Rina Amiri, the United States’ special envoy for Afghan women, girls and human rights, said on Saturday she avoided joining her colleagues in meeting a delegation of Islamic Emirate of Afghanistan (IEA) officials in Qatari capital Doha.

This week, a US delegation led by Thomas West, the special envoy for Afghanistan, met with an IEA delegation led by Acting Foreign Minister Amir Khan Muttaqi in Doha.

“After much deliberation & consultation, I opted not to attend,” US special envoy for Afghan women, Amiri, said on Twitter.

“I support my colleagues engaging the Taliban (IEA). Engagement on issues where there’s traction, such as economic stabilization & the humanitarian response, is necessary to improve the lives of 40 million Afghans. We must meet with them if there’s any prospect of meaningful action,” Amiri said.

“However, I’m gravely concerned by the Taliban’s actions & current stance on the areas my office oversees & disappointed that robust international engagement to this point hasn’t produced meaningful outcomes for Afghan women, girls & at-risk populations,” she continued.
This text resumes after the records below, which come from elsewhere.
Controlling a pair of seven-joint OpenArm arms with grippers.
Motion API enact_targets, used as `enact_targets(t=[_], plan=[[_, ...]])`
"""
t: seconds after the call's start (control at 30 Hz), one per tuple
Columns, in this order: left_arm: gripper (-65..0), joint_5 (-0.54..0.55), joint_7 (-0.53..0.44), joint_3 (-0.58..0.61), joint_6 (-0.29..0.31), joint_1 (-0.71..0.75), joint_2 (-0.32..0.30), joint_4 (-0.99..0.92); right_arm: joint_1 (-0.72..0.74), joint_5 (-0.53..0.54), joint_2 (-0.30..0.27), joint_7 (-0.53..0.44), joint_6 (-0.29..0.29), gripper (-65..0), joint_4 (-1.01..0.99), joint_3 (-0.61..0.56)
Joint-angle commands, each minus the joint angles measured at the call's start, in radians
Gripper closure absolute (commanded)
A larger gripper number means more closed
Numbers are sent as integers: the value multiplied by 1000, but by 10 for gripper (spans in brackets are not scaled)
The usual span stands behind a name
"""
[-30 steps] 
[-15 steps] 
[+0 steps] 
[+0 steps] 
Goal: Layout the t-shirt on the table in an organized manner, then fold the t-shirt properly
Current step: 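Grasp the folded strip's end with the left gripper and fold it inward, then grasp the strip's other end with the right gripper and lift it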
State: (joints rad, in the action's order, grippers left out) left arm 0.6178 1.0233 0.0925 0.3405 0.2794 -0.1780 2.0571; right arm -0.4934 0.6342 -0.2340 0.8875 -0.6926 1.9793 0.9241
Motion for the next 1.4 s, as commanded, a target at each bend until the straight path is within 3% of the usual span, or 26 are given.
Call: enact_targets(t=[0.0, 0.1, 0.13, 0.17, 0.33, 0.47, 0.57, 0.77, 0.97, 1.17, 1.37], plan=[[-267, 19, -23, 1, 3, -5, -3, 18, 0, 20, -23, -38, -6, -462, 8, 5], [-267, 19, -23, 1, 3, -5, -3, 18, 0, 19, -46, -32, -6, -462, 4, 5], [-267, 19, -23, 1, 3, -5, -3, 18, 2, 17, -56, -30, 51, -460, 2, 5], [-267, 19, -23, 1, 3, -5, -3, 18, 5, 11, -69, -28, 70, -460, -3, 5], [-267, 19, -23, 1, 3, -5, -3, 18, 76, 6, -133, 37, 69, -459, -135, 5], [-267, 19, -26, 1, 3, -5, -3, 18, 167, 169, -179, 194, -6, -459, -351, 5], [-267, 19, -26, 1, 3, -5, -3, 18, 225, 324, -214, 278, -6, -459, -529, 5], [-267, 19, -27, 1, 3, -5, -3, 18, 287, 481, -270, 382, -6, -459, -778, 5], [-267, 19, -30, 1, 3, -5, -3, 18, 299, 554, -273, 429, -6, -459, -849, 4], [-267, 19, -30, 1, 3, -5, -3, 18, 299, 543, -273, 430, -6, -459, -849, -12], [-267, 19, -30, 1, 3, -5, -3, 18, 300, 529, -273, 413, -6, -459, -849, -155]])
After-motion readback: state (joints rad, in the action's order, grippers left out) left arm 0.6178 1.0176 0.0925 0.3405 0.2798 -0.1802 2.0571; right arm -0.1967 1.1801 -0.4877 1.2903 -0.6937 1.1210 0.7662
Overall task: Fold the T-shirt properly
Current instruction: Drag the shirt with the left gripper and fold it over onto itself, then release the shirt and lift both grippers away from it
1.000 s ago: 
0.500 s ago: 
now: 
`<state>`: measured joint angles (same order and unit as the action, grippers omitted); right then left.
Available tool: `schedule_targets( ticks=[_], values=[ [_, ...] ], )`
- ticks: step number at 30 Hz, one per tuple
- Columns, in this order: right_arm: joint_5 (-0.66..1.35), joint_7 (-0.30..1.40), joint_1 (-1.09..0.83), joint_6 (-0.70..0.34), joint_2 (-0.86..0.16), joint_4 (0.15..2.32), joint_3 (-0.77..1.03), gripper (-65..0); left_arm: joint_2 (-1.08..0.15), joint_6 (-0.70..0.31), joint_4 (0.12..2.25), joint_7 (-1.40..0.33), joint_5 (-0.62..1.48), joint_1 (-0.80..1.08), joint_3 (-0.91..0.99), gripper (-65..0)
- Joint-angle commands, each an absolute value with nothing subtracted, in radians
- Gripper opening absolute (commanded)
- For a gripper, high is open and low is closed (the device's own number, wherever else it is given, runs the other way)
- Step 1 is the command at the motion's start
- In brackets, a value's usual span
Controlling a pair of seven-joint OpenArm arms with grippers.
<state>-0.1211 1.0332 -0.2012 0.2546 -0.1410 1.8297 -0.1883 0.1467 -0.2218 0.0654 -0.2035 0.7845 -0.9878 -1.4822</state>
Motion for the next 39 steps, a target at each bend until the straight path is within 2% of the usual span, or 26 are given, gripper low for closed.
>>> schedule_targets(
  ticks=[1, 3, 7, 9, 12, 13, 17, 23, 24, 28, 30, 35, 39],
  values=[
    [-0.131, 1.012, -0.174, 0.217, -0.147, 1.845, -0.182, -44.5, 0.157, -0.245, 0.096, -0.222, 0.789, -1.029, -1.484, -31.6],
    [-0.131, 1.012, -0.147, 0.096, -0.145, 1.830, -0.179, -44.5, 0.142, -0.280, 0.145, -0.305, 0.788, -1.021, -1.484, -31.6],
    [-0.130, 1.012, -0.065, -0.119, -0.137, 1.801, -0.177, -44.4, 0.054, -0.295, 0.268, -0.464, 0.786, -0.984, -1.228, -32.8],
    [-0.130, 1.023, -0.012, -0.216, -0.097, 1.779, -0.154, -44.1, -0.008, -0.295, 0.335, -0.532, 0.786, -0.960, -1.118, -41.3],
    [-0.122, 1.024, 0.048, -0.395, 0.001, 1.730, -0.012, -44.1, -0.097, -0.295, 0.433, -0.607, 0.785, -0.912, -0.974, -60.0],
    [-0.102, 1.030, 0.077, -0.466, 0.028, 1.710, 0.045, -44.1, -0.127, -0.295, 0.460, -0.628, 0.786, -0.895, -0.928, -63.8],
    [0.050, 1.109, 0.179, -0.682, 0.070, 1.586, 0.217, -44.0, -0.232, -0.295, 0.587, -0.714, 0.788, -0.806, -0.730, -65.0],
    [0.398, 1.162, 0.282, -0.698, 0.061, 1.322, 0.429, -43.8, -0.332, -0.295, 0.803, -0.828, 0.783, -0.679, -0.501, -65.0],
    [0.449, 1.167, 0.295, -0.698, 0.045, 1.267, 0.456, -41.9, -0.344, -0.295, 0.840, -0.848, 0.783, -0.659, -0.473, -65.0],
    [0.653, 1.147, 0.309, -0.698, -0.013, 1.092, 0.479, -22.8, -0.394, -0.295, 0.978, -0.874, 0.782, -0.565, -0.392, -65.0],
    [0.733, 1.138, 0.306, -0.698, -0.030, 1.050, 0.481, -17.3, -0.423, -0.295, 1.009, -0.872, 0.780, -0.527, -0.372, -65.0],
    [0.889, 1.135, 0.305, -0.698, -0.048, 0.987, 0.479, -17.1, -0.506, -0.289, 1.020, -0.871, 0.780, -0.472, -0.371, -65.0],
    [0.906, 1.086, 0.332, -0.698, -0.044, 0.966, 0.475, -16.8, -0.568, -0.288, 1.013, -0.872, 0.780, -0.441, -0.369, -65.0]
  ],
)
Amiri said she is ready to engage when IEA are prepared to work on “concrete steps to restore the rights of Afghan, including women, girls and at-risk populations.

“The US government stands in solidarity in calling on the Taliban to respect the human rights of all Afghans,” Amiri said.

In their meeting, US and IEA officials discussed, among other issues, US actions to preserve $3.5 billion in Afghan central bank reserves for the benefit of the Afghan people as well as steps to build international confidence in the central bank, Da Afghanistan Bank, according to a statement from the US State Department.

They also discussed US support for steps to enhance the availability of the afghani currency in the economy, according to the statement.

During his visit to Doha, Muttaqi also met with 10 European envoys for Afghanistan on Friday, discussing the humanitarian situation, health, and education, said Hafiz Zia Ahmad, deputy spokesman for the Afghan foreign ministry.

Muttaqi said that US freezing of Afghan assets and sanctions on the banking sector has created problems for Afghan traders.

He also said that the new government in Afghanistan has ensured the rights of all sections of the Afghan society and that there is now transparency in all areas.